- The Washington Times - Wednesday, May 4, 2005

INDIANAPOLIS - The four-day Star Wars Celebration III last month made a Force-ful statement on the power of George Lucas’ space opera as more than 30,000 visitors packed the Indiana Convention Center to bask in the glow of a galaxy far, far away.

Along with the popular-culture entertainment value provided by the films over the past 28 years, many technological and scientific inspirations have evolved, too, and they were demonstrated at the show:

• Within the area of special effects, even the casual “Star Wars” fan knows George Lucas raised the bar on incorporating computer animation and graphics into film.

The celebration included question-and-answer sessions with some of the top designers at Mr. Lucas’ special-effects company, Industrial Light and Magic. Visual-effects supervisors John Knoll and Roger Guyett and concept-design supervisor Ryan Church revealed the magic behind the movies.

Additionally, California computer-processor maker AMD Inc. (Advanced Micro Devices) was on hand to demonstrate the chip set that helped fuel the digital effects seen in the new film “Episode III: Revenge of the Sith,” which opens May 19.

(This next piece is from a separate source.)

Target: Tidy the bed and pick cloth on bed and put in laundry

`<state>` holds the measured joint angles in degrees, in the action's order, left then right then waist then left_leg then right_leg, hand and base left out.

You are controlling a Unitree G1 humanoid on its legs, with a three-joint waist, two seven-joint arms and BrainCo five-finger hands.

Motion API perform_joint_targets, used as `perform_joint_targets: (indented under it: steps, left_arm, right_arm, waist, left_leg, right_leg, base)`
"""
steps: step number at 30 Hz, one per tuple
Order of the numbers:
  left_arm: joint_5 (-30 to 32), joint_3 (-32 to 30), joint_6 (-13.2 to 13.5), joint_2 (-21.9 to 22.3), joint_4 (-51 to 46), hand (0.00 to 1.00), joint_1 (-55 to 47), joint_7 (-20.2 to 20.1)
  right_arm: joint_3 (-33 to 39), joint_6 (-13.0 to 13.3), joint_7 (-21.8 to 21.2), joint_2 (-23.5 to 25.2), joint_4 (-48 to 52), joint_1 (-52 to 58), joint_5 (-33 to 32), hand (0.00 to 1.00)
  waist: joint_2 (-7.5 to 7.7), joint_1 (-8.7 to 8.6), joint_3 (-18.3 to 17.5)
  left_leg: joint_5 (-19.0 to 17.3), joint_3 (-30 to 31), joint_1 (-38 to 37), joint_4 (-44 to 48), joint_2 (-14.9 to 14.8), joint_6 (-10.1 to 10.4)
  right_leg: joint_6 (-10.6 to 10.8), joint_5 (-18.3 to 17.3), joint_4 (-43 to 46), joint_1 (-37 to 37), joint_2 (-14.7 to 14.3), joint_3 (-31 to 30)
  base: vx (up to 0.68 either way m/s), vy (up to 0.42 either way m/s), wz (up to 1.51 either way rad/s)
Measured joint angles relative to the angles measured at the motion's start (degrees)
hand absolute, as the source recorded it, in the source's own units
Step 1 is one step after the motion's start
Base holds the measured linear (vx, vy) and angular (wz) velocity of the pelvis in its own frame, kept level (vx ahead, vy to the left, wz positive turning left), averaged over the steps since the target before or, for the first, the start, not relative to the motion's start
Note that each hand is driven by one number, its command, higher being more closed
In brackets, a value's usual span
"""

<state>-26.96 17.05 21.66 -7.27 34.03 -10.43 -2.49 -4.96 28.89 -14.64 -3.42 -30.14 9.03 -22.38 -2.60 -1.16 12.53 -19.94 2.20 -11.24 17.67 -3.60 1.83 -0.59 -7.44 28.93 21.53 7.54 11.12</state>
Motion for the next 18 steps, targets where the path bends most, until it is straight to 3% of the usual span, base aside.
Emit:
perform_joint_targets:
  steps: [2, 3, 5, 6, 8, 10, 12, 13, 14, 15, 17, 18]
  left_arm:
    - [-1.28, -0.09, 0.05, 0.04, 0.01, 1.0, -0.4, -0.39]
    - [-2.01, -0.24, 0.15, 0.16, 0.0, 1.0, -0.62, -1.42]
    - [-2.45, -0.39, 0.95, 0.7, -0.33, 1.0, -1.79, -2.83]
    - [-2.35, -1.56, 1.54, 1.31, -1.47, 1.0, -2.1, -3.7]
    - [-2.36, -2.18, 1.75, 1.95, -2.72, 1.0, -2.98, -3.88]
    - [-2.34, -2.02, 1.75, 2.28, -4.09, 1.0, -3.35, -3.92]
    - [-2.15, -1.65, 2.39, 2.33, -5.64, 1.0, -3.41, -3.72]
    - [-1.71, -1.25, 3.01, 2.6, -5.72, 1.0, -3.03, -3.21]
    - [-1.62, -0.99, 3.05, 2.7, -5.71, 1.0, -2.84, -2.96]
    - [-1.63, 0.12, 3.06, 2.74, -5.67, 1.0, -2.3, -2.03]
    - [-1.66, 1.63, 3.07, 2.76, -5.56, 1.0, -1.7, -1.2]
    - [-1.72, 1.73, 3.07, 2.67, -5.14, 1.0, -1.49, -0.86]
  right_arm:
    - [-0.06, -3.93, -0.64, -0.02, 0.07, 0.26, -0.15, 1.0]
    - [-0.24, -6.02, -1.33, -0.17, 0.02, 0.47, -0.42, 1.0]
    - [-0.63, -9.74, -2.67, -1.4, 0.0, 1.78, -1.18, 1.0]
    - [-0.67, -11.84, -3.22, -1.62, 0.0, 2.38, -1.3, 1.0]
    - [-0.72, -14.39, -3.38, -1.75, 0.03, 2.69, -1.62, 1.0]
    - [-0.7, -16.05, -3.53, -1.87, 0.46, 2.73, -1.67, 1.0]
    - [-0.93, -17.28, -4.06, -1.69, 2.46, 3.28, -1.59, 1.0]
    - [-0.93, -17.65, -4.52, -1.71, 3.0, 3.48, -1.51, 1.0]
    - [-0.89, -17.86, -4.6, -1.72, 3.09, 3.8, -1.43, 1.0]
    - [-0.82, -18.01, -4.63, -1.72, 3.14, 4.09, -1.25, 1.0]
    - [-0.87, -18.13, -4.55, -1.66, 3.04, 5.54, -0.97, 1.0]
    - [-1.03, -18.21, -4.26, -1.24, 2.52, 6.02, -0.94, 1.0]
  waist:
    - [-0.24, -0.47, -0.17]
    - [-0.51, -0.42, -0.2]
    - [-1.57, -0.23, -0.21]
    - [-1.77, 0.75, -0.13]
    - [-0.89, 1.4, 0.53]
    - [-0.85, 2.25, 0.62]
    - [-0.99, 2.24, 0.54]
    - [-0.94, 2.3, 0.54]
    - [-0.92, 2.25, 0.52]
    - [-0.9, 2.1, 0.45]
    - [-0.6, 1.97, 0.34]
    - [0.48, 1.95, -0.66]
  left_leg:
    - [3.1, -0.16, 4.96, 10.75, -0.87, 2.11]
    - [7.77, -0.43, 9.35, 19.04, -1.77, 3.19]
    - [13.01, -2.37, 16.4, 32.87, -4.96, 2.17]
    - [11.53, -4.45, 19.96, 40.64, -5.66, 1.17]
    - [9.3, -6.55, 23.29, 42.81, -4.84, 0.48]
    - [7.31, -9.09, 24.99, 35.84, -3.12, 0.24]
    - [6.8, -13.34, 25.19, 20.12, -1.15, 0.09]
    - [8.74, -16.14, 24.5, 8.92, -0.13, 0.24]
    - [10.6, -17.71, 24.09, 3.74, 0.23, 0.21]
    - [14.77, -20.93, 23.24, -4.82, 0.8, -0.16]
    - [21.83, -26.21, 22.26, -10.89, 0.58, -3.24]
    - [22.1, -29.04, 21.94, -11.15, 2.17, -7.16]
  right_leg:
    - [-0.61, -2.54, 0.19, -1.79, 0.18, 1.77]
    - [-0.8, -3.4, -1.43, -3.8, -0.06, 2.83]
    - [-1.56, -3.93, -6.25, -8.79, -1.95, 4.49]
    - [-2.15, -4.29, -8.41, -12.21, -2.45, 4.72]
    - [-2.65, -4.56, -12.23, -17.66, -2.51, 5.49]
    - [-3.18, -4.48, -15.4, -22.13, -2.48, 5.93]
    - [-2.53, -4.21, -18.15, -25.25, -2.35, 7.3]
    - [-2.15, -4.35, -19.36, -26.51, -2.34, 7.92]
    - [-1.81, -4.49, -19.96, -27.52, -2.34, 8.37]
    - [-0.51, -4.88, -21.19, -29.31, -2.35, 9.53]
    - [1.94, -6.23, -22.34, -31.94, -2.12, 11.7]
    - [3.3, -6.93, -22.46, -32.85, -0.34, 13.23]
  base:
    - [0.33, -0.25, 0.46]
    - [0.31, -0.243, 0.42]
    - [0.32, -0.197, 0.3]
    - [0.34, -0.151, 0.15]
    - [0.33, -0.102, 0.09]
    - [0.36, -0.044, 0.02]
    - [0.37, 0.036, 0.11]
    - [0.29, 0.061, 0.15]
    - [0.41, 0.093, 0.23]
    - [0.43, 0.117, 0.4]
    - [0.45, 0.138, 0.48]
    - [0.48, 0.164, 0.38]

AMD’s Athlon 64 chip sets were used extensively by the digital-effects creators at Skywalker Ranch in presenting the ultimate digital studio for the director.

Of course, these same processors have become part of the standard for serious gaming, and AMD has teamed up with computer maker Alienware Corp. to promote a new line of computers with a “Star Wars” motif.

About a dozen stations were set up at the show for gamers to play Lucas Arts’ popular PC challenges Star Wars: Battlefront Republic Commando and Star Wars: Knights of the Old Republic II.

• “Star Wars” has touted the use of robots in its alternate universe with one little garbage-can-shaped fellow — often called the hero of the entire series of movies — leading the way as he always manages to pull his masters out of various pickles.

Naturally, fans have become obsessed by the robotics potential. About 3,000 of them formed the R2 Builders Club in 2002 with a mission to assist in the appreciation and construction of multiple types of “Star Wars” droids.

The entire organization was in full force at the show, displaying and often demonstrating creations that cost $500 to $8,000 to build. Simple wood models stood next to droids projecting film clips of a distressed Princess Leia next to moving models using RF-based remote controllers.

The makers of an R2-D2 and an ion-blast-resisting R7-S1 unit explained their entrance into the unique hobby.

“My son wanted to build a Battlebot, and I thought it was a lot of money to invest in something that was just going to get torn up,” said Andrew Schwartz of Alexandria.

“So after looking on the Internet, I found a group of people who build R2-D2s. So I decided that if we are going to build a robot, let’s build an R2-D2.”

The quality-assurance manager has no background in engineering or electronics, and it took him about a year to build the bot.

Those wondering what artistic and technological skills are required to create a droid should check out the group’s Web site (www.astromech.net) to see in great detail how some paint and aluminum, a cardboard Sonotube, a squirrel guard, a reconfigured automobile windshield-wiper motor, and fiber-optic lamps can become a pop-culture pal.

• Peter Garland from Boston’s Museum of Science was on hand to tell attendees of a new exhibit debuting in late October. “Star Wars: Where Science Meets Imagination” will highlight parallels between technologies shown in the famed films and real-life developments in science. It combines artwork, props, models, film clips and documentary footage with hands-on science and technology activities. The event also will feature a full-scale version of a Naboo Royal N-1 Starfighter as well as the voice of actor Anthony Daniels and his robotic persona, C-3P0.

Unfortunately, it is not scheduled for the D.C. area, but it will make a stop in Philadelphia after its Boston run.